[YOUR TASK]: When you reach the line in the listing below that contains "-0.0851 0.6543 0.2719", begin returning lines exactly as written, and stop after the line that contains "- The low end". Return no other lines.

[Start of section]

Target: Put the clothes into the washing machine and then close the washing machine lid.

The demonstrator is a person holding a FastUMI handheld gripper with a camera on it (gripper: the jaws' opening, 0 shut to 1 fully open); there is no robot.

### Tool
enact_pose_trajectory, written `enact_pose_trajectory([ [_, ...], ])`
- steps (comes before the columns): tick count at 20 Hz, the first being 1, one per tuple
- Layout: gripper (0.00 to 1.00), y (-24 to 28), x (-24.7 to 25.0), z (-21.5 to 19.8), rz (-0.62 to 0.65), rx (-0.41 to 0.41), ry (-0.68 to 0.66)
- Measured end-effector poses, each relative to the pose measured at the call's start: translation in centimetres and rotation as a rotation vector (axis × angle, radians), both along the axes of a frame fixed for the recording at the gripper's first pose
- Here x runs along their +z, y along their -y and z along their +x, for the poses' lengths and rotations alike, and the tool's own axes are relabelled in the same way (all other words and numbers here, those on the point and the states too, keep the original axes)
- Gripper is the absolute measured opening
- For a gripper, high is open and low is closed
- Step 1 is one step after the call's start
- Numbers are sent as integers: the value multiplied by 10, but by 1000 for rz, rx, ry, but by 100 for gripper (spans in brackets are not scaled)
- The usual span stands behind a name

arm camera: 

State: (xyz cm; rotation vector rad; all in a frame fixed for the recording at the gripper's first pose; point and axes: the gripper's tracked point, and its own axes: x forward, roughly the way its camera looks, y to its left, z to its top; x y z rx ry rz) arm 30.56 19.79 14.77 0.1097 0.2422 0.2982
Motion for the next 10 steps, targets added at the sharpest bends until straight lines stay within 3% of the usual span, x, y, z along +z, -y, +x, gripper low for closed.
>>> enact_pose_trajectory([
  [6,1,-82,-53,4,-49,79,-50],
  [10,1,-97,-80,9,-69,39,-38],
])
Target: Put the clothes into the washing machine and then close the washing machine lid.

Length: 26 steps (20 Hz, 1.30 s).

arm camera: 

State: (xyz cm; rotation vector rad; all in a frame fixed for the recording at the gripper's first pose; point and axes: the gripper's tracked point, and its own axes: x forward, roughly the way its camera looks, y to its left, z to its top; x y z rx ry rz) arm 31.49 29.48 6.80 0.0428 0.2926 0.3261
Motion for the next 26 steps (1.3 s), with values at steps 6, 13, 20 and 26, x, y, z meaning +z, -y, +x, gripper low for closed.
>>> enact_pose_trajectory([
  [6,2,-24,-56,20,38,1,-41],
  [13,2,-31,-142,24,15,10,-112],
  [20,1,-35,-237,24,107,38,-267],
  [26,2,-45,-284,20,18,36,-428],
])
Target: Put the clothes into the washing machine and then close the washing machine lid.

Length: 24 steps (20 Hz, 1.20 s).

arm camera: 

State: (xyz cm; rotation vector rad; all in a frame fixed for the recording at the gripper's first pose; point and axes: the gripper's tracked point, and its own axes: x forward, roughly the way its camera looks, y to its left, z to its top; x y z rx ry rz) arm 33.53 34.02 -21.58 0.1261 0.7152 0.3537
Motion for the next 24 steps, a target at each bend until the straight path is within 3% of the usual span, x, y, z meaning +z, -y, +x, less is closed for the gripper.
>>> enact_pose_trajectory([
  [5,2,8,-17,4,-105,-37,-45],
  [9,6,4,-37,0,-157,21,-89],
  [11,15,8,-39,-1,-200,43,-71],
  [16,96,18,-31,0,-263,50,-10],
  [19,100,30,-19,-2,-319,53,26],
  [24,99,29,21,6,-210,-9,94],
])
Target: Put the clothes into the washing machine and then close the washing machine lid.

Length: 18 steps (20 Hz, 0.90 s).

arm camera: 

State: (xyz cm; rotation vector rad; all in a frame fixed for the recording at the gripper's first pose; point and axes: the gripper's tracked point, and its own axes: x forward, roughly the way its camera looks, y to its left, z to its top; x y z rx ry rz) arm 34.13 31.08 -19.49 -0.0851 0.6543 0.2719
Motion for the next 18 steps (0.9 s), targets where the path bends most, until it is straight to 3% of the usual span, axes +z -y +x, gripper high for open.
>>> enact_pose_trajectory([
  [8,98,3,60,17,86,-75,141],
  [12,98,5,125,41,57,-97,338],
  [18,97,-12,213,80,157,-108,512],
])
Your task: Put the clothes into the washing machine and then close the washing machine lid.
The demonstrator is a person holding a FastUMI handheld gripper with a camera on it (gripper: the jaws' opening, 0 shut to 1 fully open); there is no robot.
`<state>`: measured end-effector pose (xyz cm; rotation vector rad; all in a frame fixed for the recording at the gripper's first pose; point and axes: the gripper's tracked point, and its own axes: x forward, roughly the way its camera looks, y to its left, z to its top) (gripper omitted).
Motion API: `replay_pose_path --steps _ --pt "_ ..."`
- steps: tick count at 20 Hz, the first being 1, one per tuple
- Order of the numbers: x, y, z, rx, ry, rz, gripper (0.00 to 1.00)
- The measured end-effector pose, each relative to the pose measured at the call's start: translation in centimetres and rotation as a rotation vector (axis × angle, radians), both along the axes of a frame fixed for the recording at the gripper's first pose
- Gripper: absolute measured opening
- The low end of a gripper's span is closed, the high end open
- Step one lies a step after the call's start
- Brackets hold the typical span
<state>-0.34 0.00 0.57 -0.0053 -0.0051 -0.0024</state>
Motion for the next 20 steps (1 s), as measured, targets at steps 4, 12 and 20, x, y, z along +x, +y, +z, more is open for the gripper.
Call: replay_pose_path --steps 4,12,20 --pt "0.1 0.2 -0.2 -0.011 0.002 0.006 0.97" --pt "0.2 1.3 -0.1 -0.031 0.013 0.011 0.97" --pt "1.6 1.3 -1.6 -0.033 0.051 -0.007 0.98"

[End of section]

[ANSWER BELOW]:
State: (xyz cm; rotation vector rad; all in a frame fixed for the recording at the gripper's first pose; point and axes: the gripper's tracked point, and its own axes: x forward, roughly the way its camera looks, y to its left, z to its top; x y z rx ry rz) arm 34.13 31.08 -19.49 -0.0851 0.6543 0.2719
Motion for the next 18 steps (0.9 s), targets where the path bends most, until it is straight to 3% of the usual span, axes +z -y +x, gripper high for open.
>>> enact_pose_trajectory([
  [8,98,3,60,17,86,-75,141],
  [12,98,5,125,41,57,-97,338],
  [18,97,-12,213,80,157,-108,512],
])
Your task: Put the clothes into the washing machine and then close the washing machine lid.
The demonstrator is a person holding a FastUMI handheld gripper with a camera on it (gripper: the jaws' opening, 0 shut to 1 fully open); there is no robot.
`<state>`: measured end-effector pose (xyz cm; rotation vector rad; all in a frame fixed for the recording at the gripper's first pose; point and axes: the gripper's tracked point, and its own axes: x forward, roughly the way its camera looks, y to its left, z to its top) (gripper omitted).
Motion API: `replay_pose_path --steps _ --pt "_ ..."`
- steps: tick count at 20 Hz, the first being 1, one per tuple
- Order of the numbers: x, y, z, rx, ry, rz, gripper (0.00 to 1.00)
- The measured end-effector pose, each relative to the pose measured at the call's start: translation in centimetres and rotation as a rotation vector (axis × angle, radians), both along the axes of a frame fixed for the recording at the gripper's first pose
- Gripper: absolute measured opening
- The low end of a gripper's span is closed, the high end open

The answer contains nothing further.